Your answer should be an exact copy of every record.

|---|

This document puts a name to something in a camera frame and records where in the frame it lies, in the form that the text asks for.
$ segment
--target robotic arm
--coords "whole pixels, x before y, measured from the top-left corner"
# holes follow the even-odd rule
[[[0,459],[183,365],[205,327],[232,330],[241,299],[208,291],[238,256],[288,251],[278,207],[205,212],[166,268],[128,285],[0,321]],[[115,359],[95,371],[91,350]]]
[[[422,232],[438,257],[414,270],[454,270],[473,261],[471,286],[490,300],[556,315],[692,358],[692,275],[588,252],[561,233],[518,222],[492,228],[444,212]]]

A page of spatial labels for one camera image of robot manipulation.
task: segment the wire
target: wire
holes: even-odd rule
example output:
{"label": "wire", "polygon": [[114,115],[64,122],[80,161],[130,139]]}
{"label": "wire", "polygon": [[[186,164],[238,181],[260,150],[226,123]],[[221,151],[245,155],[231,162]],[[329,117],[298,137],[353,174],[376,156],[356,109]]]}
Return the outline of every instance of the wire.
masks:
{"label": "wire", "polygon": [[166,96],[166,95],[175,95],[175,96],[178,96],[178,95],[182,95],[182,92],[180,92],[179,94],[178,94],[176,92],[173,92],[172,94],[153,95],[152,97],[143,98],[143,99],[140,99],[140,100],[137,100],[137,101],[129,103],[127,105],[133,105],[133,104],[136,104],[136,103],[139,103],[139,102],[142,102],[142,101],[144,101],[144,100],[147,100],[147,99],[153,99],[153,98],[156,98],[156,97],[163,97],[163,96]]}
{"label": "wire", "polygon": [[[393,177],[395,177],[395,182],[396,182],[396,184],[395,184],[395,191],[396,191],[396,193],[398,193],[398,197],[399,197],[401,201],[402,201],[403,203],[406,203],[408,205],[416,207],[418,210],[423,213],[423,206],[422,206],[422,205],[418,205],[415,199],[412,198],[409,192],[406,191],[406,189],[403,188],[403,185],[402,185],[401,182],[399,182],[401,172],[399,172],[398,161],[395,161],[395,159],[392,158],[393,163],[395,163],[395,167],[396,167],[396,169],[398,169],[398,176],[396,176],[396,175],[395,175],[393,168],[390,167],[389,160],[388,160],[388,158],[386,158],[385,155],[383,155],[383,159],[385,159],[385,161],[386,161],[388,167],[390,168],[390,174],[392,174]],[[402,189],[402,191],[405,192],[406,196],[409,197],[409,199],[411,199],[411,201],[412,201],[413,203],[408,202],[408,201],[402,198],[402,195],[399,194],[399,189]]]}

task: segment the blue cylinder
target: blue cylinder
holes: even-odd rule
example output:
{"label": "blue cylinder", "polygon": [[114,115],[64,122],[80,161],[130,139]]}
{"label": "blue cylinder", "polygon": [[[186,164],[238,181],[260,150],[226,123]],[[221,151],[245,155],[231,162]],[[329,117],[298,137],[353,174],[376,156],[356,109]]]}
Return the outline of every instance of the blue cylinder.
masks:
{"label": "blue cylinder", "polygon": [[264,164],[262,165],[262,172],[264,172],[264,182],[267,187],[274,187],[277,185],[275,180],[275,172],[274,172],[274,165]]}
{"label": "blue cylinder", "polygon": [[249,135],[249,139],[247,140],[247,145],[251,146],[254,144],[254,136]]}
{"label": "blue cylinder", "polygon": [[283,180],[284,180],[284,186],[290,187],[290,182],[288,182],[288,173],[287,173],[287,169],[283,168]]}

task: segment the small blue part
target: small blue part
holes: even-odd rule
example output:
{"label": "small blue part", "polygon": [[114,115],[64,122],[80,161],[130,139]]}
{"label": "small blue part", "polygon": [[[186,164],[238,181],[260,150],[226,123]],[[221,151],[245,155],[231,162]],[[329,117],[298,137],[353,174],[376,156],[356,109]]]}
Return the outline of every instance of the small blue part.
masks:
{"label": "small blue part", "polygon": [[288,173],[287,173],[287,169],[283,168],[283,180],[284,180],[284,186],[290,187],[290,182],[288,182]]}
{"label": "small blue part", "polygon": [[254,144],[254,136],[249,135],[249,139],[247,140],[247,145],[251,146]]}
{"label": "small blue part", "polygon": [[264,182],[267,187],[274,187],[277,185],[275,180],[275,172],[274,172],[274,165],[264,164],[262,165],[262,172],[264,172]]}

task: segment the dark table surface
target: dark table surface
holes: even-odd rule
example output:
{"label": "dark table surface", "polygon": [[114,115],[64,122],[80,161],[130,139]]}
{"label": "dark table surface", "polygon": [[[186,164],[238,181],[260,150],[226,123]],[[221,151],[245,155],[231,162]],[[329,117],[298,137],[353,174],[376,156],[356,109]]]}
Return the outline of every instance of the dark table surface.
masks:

|---|

● WORKED SOLUTION:
This document puts a name to something in a camera frame and records where in the frame it lies, in the form that the text asks for.
$ segment
--target robotic arm
--coords "whole pixels, x before y, measured from the top-left corner"
# holes follow the even-odd rule
[[[0,459],[183,365],[205,327],[232,330],[241,299],[208,291],[238,256],[288,251],[278,207],[205,212],[166,268],[128,285],[0,321]],[[115,359],[95,371],[91,350]]]
[[[422,232],[438,257],[414,270],[454,270],[473,261],[471,286],[490,300],[556,315],[692,358],[692,275],[588,252],[561,233],[518,222],[492,228],[444,212]]]

A page of spatial labels for one camera image of robot manipulation.
task: segment the wire
target: wire
holes: even-odd rule
example output:
{"label": "wire", "polygon": [[114,115],[64,122],[80,161],[130,139]]}
{"label": "wire", "polygon": [[[186,164],[238,181],[260,150],[226,123]],[[221,151],[245,155],[231,162]],[[329,117],[298,137],[353,174],[376,156],[356,109]]]}
Return the outline of every instance of the wire.
masks:
{"label": "wire", "polygon": [[166,96],[166,95],[175,95],[175,96],[178,96],[178,95],[182,95],[182,92],[180,92],[179,94],[178,94],[176,92],[173,92],[172,94],[153,95],[152,97],[143,98],[143,99],[140,99],[140,100],[137,100],[137,101],[129,103],[127,105],[133,105],[133,104],[136,104],[136,103],[139,103],[139,102],[142,102],[142,101],[144,101],[144,100],[147,100],[147,99],[153,99],[153,98],[156,98],[156,97],[163,97],[163,96]]}
{"label": "wire", "polygon": [[[393,177],[395,177],[395,182],[396,182],[396,184],[395,184],[395,191],[396,191],[396,193],[398,193],[398,197],[399,197],[401,201],[402,201],[403,203],[406,203],[408,205],[416,207],[418,210],[423,213],[423,206],[422,206],[422,205],[418,205],[415,199],[412,198],[409,192],[406,191],[406,189],[403,188],[403,185],[402,185],[401,182],[399,182],[401,172],[399,172],[398,161],[395,161],[395,159],[392,158],[393,163],[395,163],[395,167],[396,167],[396,169],[398,169],[398,176],[396,176],[396,175],[395,175],[393,168],[390,167],[389,160],[388,160],[388,158],[386,158],[385,155],[383,155],[383,159],[385,159],[385,161],[386,161],[388,167],[390,168],[390,174],[392,174]],[[402,189],[402,191],[405,192],[406,196],[409,197],[409,199],[411,199],[411,201],[412,201],[413,203],[408,202],[408,201],[402,198],[402,195],[399,194],[399,189]]]}

task: segment the blue cylinder
target: blue cylinder
holes: even-odd rule
example output:
{"label": "blue cylinder", "polygon": [[114,115],[64,122],[80,161],[130,139]]}
{"label": "blue cylinder", "polygon": [[[186,164],[238,181],[260,150],[226,123]],[[221,151],[245,155],[231,162]],[[329,117],[298,137],[353,174],[376,156],[356,109]]]}
Return the outline of every instance of the blue cylinder.
masks:
{"label": "blue cylinder", "polygon": [[264,164],[262,165],[262,172],[264,172],[264,182],[267,187],[274,187],[277,185],[275,180],[275,172],[274,172],[274,165]]}
{"label": "blue cylinder", "polygon": [[249,135],[249,139],[247,140],[247,145],[251,146],[254,144],[254,136]]}
{"label": "blue cylinder", "polygon": [[283,180],[284,180],[284,186],[290,187],[290,182],[288,182],[288,173],[287,173],[287,169],[283,168]]}

task: segment the small blue part
target: small blue part
holes: even-odd rule
example output:
{"label": "small blue part", "polygon": [[114,115],[64,122],[80,161],[130,139]]}
{"label": "small blue part", "polygon": [[[186,164],[238,181],[260,150],[226,123]],[[221,151],[245,155],[231,162]],[[329,117],[298,137],[353,174],[376,156],[356,109]]]}
Return the outline of every instance of the small blue part.
masks:
{"label": "small blue part", "polygon": [[288,173],[287,173],[287,169],[283,168],[283,180],[284,180],[284,186],[290,187],[290,182],[288,182]]}
{"label": "small blue part", "polygon": [[254,144],[254,136],[249,135],[249,139],[247,140],[247,145],[251,146]]}
{"label": "small blue part", "polygon": [[264,182],[267,187],[274,187],[277,185],[275,180],[275,172],[274,172],[274,165],[264,164],[262,165],[262,172],[264,172]]}

task: segment the dark table surface
target: dark table surface
holes: even-odd rule
example output:
{"label": "dark table surface", "polygon": [[114,115],[64,122],[80,161],[130,139]]}
{"label": "dark table surface", "polygon": [[[186,164],[238,181],[260,150],[226,123]],[[221,151],[245,155],[231,162]],[[329,117],[298,137],[353,174],[376,156],[356,109]]]}
Return the outline of every instance of the dark table surface.
masks:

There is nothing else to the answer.